Sliding window	A rolling count over the trailing interval.	Accurate, avoids the boundary spike; a bit more state to track.

Reject with 429 Too Many Requests and a Retry-After header so well-behaved clients back off. In a distributed fleet the limiter state must be shared (e.g. counters in Redis) or each node enforces only its slice of the limit.

10. Idempotency & Safe Retries

Problem: networks fail mid-request, so clients and queues retry — but retrying "charge the card" or "place the order" must not do it twice. You need an operation that has the same effect whether it runs once or many times. (Also an addition — it's the safety net under long-running tasks, queues, and sagas.)

Idempotency with keys — The client attaches an idempotency key; the server records the result per key, so a retry returns the stored result instead of repeating the work.

The standard mechanism is the idempotency key: the client generates a unique key per logical operation and sends it on every attempt. On first receipt the server does the work and records the outcome under that key; on any retry with the same key it returns the stored result instead of acting again.

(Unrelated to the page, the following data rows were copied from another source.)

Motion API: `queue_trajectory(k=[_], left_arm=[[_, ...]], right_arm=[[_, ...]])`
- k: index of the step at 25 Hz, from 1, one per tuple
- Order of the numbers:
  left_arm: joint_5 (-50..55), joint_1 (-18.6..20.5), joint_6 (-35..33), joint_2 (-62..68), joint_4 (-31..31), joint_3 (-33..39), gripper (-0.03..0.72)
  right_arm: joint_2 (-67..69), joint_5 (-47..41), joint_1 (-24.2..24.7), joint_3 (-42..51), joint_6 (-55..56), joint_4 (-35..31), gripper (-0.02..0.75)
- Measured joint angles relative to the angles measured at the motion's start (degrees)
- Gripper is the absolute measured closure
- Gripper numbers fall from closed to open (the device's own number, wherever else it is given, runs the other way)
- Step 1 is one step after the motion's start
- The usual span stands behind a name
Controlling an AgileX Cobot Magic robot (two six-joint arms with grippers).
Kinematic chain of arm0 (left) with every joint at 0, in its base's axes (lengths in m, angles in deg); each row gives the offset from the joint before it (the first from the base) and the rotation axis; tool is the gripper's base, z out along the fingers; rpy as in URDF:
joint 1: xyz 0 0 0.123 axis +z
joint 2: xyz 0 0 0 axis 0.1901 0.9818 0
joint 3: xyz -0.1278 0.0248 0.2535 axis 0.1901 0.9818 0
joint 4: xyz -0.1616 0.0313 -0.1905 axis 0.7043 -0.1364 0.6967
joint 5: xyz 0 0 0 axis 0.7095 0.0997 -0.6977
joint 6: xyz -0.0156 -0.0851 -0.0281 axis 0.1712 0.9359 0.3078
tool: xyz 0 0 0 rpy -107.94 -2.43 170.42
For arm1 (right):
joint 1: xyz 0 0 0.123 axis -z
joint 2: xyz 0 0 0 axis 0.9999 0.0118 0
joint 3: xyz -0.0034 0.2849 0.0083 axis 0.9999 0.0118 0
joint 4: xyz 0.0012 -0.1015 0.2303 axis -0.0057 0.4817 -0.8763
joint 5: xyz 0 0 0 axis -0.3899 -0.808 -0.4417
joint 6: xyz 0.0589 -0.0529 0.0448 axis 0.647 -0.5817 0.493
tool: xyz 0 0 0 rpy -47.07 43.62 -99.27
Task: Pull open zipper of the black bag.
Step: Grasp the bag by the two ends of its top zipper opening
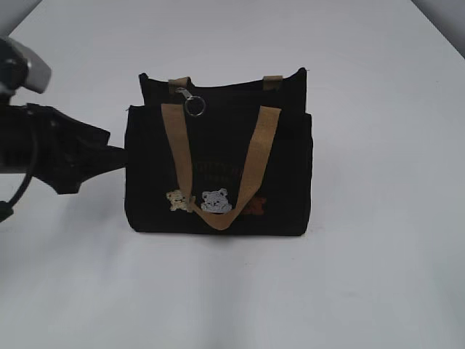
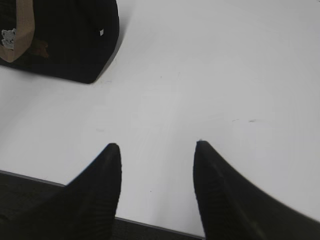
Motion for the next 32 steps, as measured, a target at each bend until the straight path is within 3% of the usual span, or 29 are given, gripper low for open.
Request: queue_trajectory(k=[8, 10, 13, 14, 18, 21, 23, 27, 32], left_arm=[[0.0, -2.75, -0.6, 11.3, 0.87, -9.57, 0.291], [0.06, -4.03, -0.6, 13.4, 0.82, -11.26, 0.368], [0.46, -5.12, -0.6, 15.26, 0.77, -12.14, 0.601], [0.6, -5.19, -0.6, 15.48, 0.77, -12.25, 0.625], [0.66, -5.19, -0.6, 15.77, 1.09, -12.49, 0.624], [0.73, -5.19, -0.6, 15.77, 1.17, -12.49, 0.624], [0.73, -5.19, -0.6, 15.77, 1.23, -12.49, 0.624], [0.73, -5.2, -0.6, 15.88, 2.01, -12.44, 0.624], [0.86, -5.2, -0.65, 16.05, 2.51, -12.44, 0.624]], right_arm=[[1.27, 0.0, 0.0, 0.0, -3.95, -5.59, 0.366], [5.91, 0.48, 0.0, -0.32, -9.14, -11.13, 0.366], [16.94, 10.72, 0.0, -0.86, -22.6, -24.73, 0.366], [21.69, 14.79, 0.0, -0.97, -29.82, -31.71, 0.366], [44.88, 22.67, -0.56, -4.07, -64.72, -58.78, 0.366], [62.8, 25.68, -5.21, -10.28, -83.57, -70.05, 0.366], [71.48, 29.03, -10.29, -16.12, -90.45, -71.88, 0.366], [85.93, 37.63, -19.82, -25.97, -96.07, -69.09, 0.366], [96.66, 45.35, -26.51, -34.48, -97.1, -67.09, 0.366]])
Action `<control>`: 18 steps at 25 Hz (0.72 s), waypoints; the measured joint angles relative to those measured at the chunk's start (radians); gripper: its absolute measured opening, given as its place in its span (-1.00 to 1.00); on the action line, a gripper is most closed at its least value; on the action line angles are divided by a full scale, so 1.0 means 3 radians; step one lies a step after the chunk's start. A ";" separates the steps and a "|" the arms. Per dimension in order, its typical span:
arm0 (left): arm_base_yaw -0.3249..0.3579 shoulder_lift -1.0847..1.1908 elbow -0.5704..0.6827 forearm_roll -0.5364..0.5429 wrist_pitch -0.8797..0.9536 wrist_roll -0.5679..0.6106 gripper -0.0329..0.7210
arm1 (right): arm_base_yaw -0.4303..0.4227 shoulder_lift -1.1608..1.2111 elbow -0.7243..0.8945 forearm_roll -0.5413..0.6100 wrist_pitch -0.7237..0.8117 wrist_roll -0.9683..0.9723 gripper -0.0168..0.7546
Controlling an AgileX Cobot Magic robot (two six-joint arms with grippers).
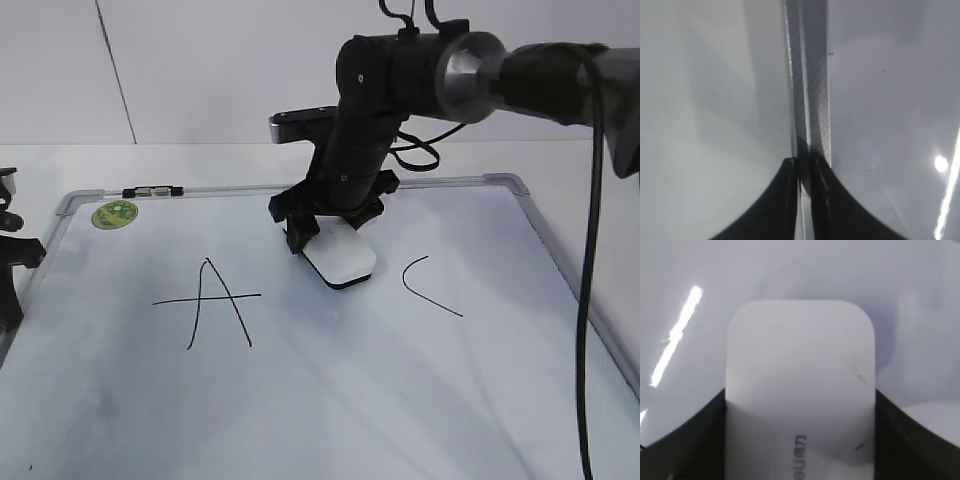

function handle(request, key):
  existing = store.get(key)
  if existing != null:
    return existing.result            # retry: replay the saved outcome
  result = do_work(request)           # first time only
  store.put(key, result)              # atomically, so concurrent retries are safe
  return result

Natural idempotency. Some operations are inherently safe to repeat — PUT of a full resource, set x = v. Prefer designing for these.
Dedup by key. For non-idempotent effects (payments, sends), the key + result store turns at-least-once delivery into exactly-once effect.
Everywhere there are retries. Queues, sagas, and webhooks all redeliver, so make their consumers idempotent by default.

11. Summary & Cheat Sheet

When a design question appears, name the sub-problem and reach for its pattern:

When you need to…	Reach for
Push data to clients live	Polling → SSE → WebSockets, with pub/sub fan-out behind a connection gateway.
Do slow work off the request path	Queue + worker pool + status store; return `202` and track the job.
Stop concurrent writers clobbering each other	Atomic op or optimistic concurrency first; pessimistic / distributed lock when conflicts are common.
Serve far more reads than one DB can	Cache → read replicas → CDN → denormalized views, sized to your staleness budget.
Absorb more writes than one node can	Partition by a well-chosen shard key; batch, use LSM storage, split hot counters.
Move big files around	Object storage + presigned direct transfer + metadata-only DB + CDN; multipart for huge uploads.
Coordinate steps across services	Saga with compensating actions; orchestrate or choreograph; expect eventual consistency.
Answer "what's near me"	Spatial index (geohash / quadtree / S2); query nearby cells, then filter by exact distance.
Cap request rates	Token bucket (or leaky / sliding window); reject with `429` + `Retry-After`.
Make retries safe	Idempotency keys + a result store; design for naturally idempotent operations.

The meta-pattern: almost every one of these trades a little consistency or freshness for a lot of scale or availability. In an interview, the value isn't naming the pattern — it's stating that trade-off out loud and tying it to the requirements you were given.